In the records below, find the line holding "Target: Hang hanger" and the line holding "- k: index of". Set down both, with every line between them, exactly.
=== Begin Enclosure ===
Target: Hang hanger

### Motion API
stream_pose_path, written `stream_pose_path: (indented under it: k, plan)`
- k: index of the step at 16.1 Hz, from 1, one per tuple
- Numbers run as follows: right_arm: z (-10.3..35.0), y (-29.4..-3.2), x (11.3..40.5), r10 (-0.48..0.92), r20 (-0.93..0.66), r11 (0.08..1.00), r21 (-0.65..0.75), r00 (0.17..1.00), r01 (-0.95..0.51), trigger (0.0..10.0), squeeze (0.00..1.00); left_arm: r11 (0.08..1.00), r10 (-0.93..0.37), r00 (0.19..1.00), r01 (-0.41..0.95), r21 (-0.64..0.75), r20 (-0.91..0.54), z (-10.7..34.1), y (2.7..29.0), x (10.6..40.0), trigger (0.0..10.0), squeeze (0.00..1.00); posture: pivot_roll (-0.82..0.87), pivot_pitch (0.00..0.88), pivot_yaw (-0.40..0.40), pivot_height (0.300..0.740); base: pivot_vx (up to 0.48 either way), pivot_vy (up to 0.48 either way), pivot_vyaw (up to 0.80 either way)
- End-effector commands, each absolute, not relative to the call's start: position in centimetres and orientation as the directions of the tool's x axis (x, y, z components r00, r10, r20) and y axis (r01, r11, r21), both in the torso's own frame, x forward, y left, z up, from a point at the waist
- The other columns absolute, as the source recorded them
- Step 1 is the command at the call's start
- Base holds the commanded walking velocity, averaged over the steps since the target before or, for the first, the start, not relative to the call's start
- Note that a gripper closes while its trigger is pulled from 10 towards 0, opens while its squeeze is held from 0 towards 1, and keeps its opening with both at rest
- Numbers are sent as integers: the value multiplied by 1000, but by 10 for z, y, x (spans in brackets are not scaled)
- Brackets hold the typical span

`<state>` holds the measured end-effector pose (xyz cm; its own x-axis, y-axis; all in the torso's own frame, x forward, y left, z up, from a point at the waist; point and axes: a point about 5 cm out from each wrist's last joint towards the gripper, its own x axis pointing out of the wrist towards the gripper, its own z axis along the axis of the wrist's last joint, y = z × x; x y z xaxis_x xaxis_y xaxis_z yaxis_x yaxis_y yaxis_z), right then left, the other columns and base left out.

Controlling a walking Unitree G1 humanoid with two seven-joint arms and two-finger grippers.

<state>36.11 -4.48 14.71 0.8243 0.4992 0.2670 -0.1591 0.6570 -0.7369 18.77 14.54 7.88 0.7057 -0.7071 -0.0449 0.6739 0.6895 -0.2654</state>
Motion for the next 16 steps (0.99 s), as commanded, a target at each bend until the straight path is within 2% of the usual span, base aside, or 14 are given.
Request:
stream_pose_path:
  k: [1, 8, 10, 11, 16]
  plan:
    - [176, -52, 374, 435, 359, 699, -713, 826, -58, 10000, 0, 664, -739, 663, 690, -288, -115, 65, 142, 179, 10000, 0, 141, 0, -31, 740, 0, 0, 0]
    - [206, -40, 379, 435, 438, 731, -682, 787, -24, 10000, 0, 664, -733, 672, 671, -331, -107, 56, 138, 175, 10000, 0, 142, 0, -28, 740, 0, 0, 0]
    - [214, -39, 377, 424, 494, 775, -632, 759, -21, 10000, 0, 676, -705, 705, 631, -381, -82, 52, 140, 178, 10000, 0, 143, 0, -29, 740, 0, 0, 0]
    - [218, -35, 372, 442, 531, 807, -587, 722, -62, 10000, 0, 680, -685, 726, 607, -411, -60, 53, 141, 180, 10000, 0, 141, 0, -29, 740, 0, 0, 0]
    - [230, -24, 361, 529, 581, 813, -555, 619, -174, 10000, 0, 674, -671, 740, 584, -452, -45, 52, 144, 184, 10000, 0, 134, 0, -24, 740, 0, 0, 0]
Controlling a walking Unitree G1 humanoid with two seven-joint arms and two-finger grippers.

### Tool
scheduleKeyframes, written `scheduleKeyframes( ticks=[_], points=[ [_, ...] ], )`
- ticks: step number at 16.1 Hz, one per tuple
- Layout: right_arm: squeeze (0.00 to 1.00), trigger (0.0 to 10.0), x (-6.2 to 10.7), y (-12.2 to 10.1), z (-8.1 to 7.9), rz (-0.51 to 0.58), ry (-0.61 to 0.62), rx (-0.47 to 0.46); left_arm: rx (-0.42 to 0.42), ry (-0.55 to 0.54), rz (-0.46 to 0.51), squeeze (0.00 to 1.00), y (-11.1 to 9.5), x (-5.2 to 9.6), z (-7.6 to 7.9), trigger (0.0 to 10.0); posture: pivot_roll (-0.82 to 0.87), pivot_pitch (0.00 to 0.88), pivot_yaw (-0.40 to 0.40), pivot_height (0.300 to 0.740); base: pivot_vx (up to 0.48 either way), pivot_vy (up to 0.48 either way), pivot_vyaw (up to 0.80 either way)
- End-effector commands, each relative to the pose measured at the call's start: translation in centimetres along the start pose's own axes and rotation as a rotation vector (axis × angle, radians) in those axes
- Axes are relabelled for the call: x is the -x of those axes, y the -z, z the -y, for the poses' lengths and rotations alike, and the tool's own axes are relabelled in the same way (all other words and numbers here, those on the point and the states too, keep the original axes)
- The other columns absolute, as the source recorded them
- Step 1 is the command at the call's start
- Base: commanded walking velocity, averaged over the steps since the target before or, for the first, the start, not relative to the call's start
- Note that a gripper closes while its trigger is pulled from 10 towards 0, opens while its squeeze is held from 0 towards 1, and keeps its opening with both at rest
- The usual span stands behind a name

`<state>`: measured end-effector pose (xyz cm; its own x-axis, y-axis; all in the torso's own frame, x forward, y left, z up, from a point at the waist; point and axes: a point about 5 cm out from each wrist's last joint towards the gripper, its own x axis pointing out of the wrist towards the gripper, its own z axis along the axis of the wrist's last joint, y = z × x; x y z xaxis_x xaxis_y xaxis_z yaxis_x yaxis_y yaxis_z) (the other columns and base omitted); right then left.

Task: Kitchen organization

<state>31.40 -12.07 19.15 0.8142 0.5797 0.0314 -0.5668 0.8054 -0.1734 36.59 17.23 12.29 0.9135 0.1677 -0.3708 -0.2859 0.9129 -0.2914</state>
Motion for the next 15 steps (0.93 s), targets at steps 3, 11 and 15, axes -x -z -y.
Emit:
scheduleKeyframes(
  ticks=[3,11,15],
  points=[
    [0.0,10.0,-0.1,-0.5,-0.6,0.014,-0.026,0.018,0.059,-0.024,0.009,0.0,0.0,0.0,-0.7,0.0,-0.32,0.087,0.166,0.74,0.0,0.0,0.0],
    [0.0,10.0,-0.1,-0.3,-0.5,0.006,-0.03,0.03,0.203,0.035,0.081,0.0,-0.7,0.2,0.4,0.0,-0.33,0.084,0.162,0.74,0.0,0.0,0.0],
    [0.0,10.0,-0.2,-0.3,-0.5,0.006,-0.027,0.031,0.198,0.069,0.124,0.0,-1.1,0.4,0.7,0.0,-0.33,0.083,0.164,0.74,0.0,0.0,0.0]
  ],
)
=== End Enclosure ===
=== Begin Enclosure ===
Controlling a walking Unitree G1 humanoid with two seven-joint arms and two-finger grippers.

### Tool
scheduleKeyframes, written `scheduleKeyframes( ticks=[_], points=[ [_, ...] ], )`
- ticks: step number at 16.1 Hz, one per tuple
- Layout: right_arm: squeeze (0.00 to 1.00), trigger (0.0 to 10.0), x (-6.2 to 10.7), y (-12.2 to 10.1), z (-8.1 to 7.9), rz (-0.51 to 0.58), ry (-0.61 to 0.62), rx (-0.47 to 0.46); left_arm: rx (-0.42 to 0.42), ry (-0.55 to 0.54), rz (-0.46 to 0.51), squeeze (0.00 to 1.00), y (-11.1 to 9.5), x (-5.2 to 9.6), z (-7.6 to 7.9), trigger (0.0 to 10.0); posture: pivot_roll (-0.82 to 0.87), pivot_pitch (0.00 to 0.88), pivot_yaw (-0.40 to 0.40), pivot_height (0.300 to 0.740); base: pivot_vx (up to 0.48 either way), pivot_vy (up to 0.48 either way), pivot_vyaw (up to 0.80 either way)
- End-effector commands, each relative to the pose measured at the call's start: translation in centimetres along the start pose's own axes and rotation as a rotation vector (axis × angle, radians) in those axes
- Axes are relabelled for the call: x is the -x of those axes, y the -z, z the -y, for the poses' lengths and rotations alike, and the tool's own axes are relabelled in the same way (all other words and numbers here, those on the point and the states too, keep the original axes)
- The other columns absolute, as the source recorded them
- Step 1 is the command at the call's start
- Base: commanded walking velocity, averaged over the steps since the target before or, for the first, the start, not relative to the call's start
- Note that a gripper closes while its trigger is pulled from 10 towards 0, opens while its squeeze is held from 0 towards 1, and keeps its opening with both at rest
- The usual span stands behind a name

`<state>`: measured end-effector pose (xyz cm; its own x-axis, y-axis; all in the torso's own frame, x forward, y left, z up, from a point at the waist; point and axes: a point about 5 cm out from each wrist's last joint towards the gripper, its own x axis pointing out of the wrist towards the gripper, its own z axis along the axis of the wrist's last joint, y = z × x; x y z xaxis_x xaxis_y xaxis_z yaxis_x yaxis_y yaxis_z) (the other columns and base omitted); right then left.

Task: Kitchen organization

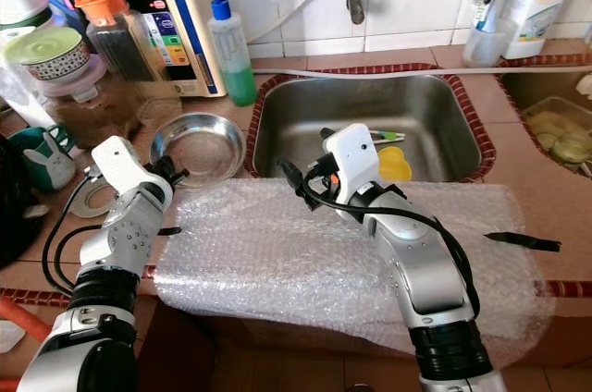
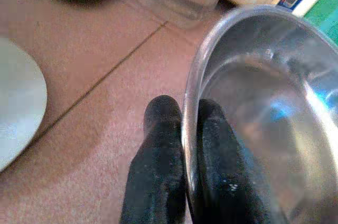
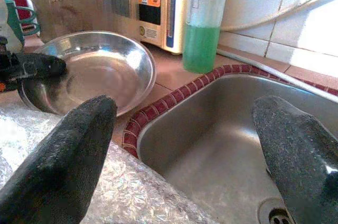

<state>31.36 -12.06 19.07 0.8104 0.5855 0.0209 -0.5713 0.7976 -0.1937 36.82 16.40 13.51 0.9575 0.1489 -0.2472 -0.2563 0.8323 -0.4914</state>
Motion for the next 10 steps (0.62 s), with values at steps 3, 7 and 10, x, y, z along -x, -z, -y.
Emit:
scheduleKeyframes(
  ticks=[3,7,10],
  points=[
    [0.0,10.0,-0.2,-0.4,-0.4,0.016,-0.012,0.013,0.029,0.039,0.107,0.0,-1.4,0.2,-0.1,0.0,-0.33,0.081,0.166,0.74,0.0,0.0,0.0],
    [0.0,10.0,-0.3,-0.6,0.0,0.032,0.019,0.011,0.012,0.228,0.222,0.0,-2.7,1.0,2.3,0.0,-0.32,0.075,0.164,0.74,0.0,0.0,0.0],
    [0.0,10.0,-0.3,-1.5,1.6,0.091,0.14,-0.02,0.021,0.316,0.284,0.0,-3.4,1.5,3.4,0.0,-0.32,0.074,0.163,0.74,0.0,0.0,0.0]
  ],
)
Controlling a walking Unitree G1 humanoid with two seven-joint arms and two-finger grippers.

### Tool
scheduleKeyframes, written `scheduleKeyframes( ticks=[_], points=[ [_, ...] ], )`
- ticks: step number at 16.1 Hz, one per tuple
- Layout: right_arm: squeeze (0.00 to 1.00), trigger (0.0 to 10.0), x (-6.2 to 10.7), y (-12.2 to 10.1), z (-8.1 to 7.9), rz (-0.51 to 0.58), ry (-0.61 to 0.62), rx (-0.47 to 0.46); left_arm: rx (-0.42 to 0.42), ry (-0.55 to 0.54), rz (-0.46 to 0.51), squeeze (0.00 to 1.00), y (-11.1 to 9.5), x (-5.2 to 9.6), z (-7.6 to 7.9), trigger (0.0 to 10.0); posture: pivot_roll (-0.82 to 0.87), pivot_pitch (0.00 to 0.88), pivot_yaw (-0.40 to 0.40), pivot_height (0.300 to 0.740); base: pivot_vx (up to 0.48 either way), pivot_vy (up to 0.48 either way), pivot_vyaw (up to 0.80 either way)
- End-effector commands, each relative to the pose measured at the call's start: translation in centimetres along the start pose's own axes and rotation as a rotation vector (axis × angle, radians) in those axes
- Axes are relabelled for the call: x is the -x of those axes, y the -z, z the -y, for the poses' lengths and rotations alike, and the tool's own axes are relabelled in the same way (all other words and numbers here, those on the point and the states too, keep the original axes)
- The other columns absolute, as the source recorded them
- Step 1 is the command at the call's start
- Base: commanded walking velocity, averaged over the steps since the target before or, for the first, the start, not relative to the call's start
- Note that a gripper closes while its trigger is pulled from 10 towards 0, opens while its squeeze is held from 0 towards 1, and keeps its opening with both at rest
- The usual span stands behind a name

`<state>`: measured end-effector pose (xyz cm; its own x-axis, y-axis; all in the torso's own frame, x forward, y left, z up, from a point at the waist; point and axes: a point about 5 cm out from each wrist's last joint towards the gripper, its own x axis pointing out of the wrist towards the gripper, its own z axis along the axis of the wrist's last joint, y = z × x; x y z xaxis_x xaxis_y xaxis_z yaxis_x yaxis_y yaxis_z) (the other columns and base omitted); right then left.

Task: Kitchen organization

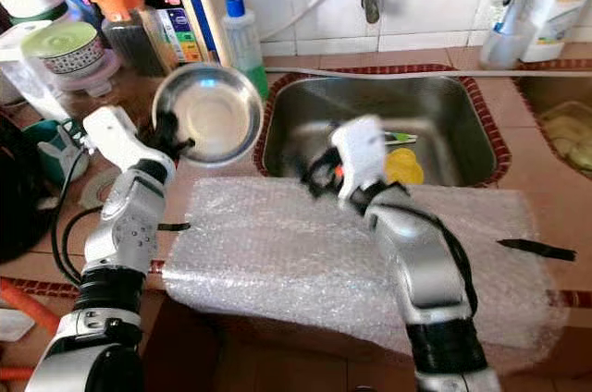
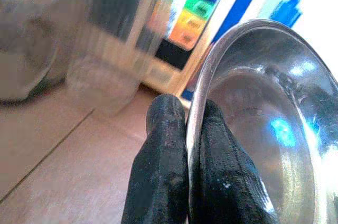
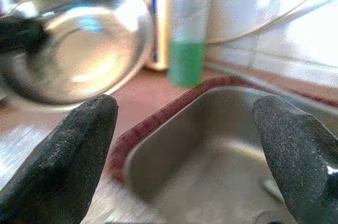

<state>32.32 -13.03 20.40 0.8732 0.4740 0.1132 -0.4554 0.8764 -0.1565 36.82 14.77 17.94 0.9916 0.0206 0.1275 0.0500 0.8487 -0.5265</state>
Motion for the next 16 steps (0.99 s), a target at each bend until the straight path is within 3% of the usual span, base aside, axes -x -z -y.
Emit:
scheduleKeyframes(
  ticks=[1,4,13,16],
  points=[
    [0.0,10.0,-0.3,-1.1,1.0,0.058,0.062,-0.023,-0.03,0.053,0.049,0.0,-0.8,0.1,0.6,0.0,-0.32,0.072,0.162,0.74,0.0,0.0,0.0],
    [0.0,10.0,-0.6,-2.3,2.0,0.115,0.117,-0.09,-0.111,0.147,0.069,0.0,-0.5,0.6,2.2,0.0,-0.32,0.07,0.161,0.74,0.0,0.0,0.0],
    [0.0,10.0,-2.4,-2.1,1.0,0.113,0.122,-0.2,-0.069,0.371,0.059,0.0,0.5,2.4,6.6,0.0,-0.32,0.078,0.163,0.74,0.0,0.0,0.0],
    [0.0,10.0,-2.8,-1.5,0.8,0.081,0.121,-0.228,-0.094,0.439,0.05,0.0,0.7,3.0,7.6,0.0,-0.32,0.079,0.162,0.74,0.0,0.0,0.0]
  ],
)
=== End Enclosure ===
__Answer section__
Target: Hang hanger

### Motion API
stream_pose_path, written `stream_pose_path: (indented under it: k, plan)`
- k: index of the step at 16.1 Hz, from 1, one per tuple

Nothing more is required for this answer.